D1
Concurrent Session D1
Cultivating Inclusive Learning Environments
Session Details
Time: 3:40 - 4:40 p.m.
Location: DCC 350
Embedding Equity, Diversity, and Inclusion in Teaching and Learning at TMU
Equity, diversity, and inclusion (EDI) are fundamental to fostering an inclusive and enriching learning environment at Toronto Metropolitan University (TMU). This interactive session will introduce participants to TMU’s core EDI values and principles, highlighting how they shape teaching, learning, and student engagement. Participants will gain insight into the services and resources offered by the Office of the Vice-President, Equity and Community Inclusion (OVPECI), and explore how these supports can enhance inclusive pedagogical practices.
Through case-based discussions, participants will be introduced to real-world classroom and institutional scenarios that reflect common challenges and opportunities in advancing EDI. By engaging in collaborative problem-solving, attendees will identify concrete strategies for embedding inclusive teaching practices, fostering diverse perspectives in curriculum design, and creating equitable learning environments for all students.
By the end of the session, participants will leave with practical tools/strategies and a deeper understanding of how they can actively contribute to a culture of inclusion in their daily interactions with students and colleagues. With an emphasis on promoting student well-being, this session will empower educators to integrate EDI principles into their roles, ultimately strengthening TMU’s commitment to an inclusive academic community and fostering belonging.
Presenters
Teaching Israel & Palestine: Questions for Pedagogy
For many faculty members who take education for critical citizenship as foundational to their pedagogical practice, walking into the classroom in an atmosphere of heightened tensions over the ongoing and intensifying conflict in Israel/Palestine has been a challenging and sometimes overwhelming experience. Committed as we may be to teaching about racism and other forms of inequity, finding ways to navigate the realities that many Palestinian, Arab, Muslim and Jewish students are bringing to class has proved daunting.
This session will address the imperative to be teaching and learning Israel/Palestine and its local impacts, in places and in ways we might not have in the past. This imperative presents itself acutely in classrooms committed to exposing racism and other forms of inequities – where many of us have been unable or unwilling to address anti-Palestinian and even anti-Arab racism, often also antisemitism, and certainly the intractable conflict of the last century centring around Palestinians and Jews.
While there is much to learn about how to learn and teach Israel/Palestine, its competing historical narratives and truths, the claims of victim status and need for dignity, protection and land – there is also much for us to learn in this moment about the classroom itself and about what learning and teaching must do right now.

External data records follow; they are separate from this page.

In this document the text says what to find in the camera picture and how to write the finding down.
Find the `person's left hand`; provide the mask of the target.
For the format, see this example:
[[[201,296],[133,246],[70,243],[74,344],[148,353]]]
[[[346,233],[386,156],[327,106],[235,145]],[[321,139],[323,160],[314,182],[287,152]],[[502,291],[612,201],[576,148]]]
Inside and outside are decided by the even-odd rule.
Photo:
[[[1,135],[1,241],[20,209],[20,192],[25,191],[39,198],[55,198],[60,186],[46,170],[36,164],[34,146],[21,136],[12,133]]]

This session will explore what learning and teaching has to learn from this moment. What pedagogical tools are needed to learn and teach in contexts of colliding perspectives and realities, those exposed by Israel/Palestine, but also present in many other places around the world. How might we acknowledge the limits of the classroom and all that we cannot do in this space, while continuing to struggle to surpass those limitations?
Presenters
Nadya Burton, PhD, is a sociologist and Associate Dean, Undergraduate Studies, Students and Pedagogy, in the Faculty of Community Services (FCS) and Associate Professor in the Midwifery Education Program.
In her current position as Associate Dean, Nadya’s work focusses on enhancing the academic experience, student support and pedagogical practices within FCS. Nadya works with students to support success and retention, and with faculty colleagues to foster rigorous, innovative and equity-focussed, learning environments and curriculum.
Nadya chairs the FCS Learning & Teaching Committee and runs the FCS Teaching Talks series, bringing reflection on teaching and pedagogy to colleagues across the Faculty in both public events and collegial discussion gatherings.
As an advocate for equity and justice, Nadya’s teaching and research focus on supporting thinking and action around reproductive justice, and on the opportunities and constraints of teaching for social justice within the academy. As a sociologist privileged to work in a clinical education program, Nadya has taught issues of justice and equity to future midwives for over 25 years.
Nadya’s commitments in teaching, research and administration are grounded in an understanding of universities as potential sites for social change and the importance of education for critical citizenship. She supports teaching and learning within FCS to deepen commitment to working with communities to bring about change in the service of creating more just and equitable worlds.